VERSAILLES.- After Giuseppe Penone last year, the guest artist in
Versailles for summer and autumn 2014 is Lee Ufan, the painter and sculptor of Korean origin. The intense and silent works of this artist have been placed in the palace and in the gardens, at the foot of the Gabriel stairs, in the great perspective designed by Le Nôtre and around the corner of walks or in the mysterious groves, completing and modifying the atmosphere for a time.
Born in 1936 in a mountain village in South Korea, Lee Ufan was first initiated to traditional Chinese culture. His training, anchored in Far-Eastern tradition initially led him to literature and writing. After moving to Japan at the age of 20, he studied philosophy and engaged in political action for the reunification of the two Koreas. At the same time, he started his career as an artist, taking an interest in Jackson Pollocks gestural abstraction, while at the same time studying traditional Japanese painting.
His activity as a critic and a theorist was noted as were his artistic experiments, when he became one of the members of the Mono-Ha artistic movement, a term which could be translated as the School of Things. According to Lee Ufans definition, as the founder and theorist of this group of Japanese artists, Mono-Has principle was to use a thing without adding anything to it. They took and assembled industrial materials, daily objects, natural objects, without modifying them. This method did not consist in using objects and space to embody an idea but came from the wish to let diverse elements live through the relationships they have between themselves. Mono-Ha appeared at the same time as the European and North-American trends grouped in Arte Povera, Supports-Surfaces or Land Art movements, all ways of rethinking the very basis of sculpture and painting. Mono-Ha is in many ways their equivalent in another geographical and cultural background and has many common features with these other artists in both free use of materials and formal reduction.

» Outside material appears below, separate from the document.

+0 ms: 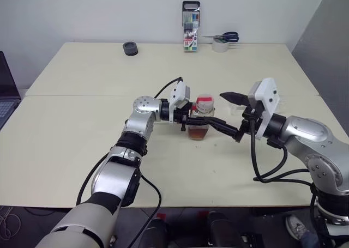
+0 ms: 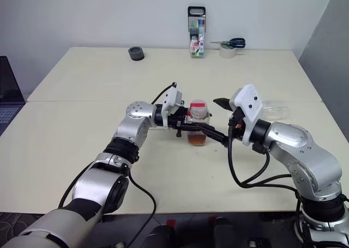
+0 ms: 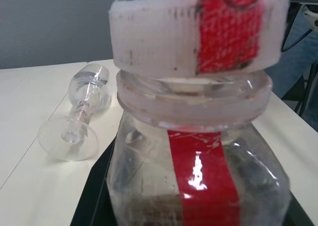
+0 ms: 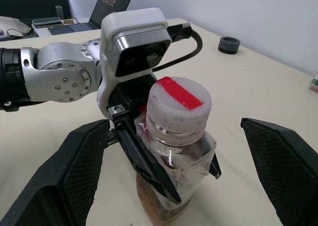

Lee Ufans sculptures most often confront two materials : steel plates and natural stones. Their generic name Relatum, expresses the notion that a work of art is not an autonomous and independent entity, but that it only exists in its relation to the outside world. For Lee Ufan, the action of the sculptor consists in criticizing the hyper-productivity of the modern world, in response to the evolution of art, which after thousands of year spent making hand-made objects, moved to industrial objects and ready-made. Lee Ufan has chosen to connect the made and the unmade. In his mind, seeing, choosing, borrowing or moving are already a part of the creative act. He links nature to human conscience with a simple iron sheet dialoging with a stone. He can also deploy mat steel sheets in a linear structure, standing or prone, their undulations responding to the space they occupy.
In Versailles, the artist installed ten works, all entirely new, some of them of unusual size to correspond to the spaces in the gardens. Behind their very restricted formal vocabulary, true diversity emerges ; some configurations are completely new to his work. This exhibition creates a major landmark in Lee Ufans sculptural work with its confrontation to the exceptional site. One of the major artists in the contemporary art scene is revealed on a large scale in the prestigious setting of Versailles, after retrospectives at the Galerie nationale du Jeu de Paume in Paris in 1997-1998 and at the Solomon R. Guggenheim Museum in New York in 2011. A museum dedicated to his work, by the major Japanese architect Tadao Ando was inaugurated on Naoshima Island. Lee Ufan won the prestigious Praemium Imperiale in Japan and his works are featured in many international museums such as the Centre Pompidou. Lee Ufan lives in Kamakura in Japan, but he maintains close relationships with France where he has worked for the last twenty years in his Paris atelier. His recent exhibition at the kamel mennour gallery attracted a lot of attention. The artist exhibiting in the Versailles gardens is a familiar figure on the French art scene.